#### [Work task]
Could you filter the data below down to the lines that hold the word "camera"?

::::

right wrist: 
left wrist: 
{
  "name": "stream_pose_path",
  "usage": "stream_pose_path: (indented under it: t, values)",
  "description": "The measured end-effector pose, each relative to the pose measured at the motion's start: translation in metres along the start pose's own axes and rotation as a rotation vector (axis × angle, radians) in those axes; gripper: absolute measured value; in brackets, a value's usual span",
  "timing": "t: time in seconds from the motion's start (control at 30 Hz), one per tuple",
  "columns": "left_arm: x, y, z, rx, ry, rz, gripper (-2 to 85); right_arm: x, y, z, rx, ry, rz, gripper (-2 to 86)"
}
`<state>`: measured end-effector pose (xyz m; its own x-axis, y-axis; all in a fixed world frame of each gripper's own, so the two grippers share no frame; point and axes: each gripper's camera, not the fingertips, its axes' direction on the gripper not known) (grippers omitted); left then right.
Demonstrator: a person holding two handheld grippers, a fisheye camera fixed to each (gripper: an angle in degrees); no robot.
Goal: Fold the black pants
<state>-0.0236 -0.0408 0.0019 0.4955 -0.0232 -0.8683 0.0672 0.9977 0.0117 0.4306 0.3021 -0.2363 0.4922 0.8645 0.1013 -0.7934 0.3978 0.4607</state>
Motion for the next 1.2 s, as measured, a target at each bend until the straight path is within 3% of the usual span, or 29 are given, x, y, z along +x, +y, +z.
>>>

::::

#### [Task result]
`<state>`: measured end-effector pose (xyz m; its own x-axis, y-axis; all in a fixed world frame of each gripper's own, so the two grippers share no frame; point and axes: each gripper's camera, not the fingertips, its axes' direction on the gripper not known) (grippers omitted); left then right.
Demonstrator: a person holding two handheld grippers, a fisheye camera fixed to each (gripper: an angle in degrees); no robot.

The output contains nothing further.